Task to complete —
Repeat word for word, please, only the lines of the material from the one containing "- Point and" through its final line, both ends included.

Supplied data —
--- START ---

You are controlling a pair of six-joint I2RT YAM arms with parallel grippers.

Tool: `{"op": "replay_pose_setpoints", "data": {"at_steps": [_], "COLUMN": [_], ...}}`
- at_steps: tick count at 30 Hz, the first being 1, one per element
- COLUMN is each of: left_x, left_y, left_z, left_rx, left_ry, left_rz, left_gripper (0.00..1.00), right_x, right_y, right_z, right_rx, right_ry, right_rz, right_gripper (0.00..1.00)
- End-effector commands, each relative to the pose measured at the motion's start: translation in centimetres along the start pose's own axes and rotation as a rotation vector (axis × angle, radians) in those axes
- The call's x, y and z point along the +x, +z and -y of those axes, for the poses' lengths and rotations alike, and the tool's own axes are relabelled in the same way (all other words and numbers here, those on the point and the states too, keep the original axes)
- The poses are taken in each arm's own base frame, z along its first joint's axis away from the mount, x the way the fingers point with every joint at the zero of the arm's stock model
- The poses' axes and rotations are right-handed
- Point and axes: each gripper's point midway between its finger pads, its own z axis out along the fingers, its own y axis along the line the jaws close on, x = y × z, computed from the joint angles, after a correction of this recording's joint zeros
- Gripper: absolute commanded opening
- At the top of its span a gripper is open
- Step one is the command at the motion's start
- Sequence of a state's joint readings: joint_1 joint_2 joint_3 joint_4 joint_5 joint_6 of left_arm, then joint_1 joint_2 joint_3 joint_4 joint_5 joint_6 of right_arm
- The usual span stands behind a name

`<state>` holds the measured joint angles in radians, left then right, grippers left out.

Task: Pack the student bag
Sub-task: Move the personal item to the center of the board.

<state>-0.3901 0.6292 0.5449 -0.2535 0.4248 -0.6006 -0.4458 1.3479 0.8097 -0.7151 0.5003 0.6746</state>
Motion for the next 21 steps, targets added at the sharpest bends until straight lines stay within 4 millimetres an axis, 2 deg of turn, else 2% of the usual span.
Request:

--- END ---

Result —
- Point and axes: each gripper's point midway between its finger pads, its own z axis out along the fingers, its own y axis along the line the jaws close on, x = y × z, computed from the joint angles, after a correction of this recording's joint zeros
- Gripper: absolute commanded opening
- At the top of its span a gripper is open
- Step one is the command at the motion's start
- Sequence of a state's joint readings: joint_1 joint_2 joint_3 joint_4 joint_5 joint_6 of left_arm, then joint_1 joint_2 joint_3 joint_4 joint_5 joint_6 of right_arm
- The usual span stands behind a name

`<state>` holds the measured joint angles in radians, left then right, grippers left out.

Task: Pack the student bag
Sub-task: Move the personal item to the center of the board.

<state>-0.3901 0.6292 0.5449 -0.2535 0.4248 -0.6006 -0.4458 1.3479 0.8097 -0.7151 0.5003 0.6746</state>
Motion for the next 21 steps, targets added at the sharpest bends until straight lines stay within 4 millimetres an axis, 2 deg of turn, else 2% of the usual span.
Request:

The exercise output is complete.